Look in the material below for the line with "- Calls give" and the line with "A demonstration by", then set down exactly those two lines and all lines between, nothing more.

________

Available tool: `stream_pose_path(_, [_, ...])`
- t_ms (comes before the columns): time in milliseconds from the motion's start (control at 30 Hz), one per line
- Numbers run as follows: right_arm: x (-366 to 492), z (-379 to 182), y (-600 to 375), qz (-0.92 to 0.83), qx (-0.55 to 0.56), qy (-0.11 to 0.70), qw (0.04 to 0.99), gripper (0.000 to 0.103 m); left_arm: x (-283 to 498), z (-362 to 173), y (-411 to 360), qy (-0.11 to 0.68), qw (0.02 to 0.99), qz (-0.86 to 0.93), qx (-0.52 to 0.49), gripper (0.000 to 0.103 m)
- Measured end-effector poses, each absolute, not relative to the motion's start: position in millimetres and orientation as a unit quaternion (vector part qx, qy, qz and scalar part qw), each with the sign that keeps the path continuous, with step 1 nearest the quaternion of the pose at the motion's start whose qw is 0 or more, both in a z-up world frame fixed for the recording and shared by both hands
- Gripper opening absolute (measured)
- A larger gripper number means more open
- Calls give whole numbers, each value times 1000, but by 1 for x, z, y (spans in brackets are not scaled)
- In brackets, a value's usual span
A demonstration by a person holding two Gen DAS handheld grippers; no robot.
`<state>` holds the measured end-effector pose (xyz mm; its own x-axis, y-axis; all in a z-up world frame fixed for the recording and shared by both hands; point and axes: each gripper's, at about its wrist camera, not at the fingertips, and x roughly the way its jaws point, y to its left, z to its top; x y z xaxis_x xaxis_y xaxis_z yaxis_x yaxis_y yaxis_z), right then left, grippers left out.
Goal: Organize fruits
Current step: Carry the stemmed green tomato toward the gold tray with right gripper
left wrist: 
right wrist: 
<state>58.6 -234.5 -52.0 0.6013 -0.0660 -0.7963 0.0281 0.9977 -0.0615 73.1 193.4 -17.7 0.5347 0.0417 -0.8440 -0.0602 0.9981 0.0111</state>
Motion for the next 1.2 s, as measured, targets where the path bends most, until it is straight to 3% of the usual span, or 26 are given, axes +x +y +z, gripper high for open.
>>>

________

* Response below *
- Calls give whole numbers, each value times 1000, but by 1 for x, z, y (spans in brackets are not scaled)
- In brackets, a value's usual span
A demonstration by a person holding two Gen DAS handheld grippers; no robot.

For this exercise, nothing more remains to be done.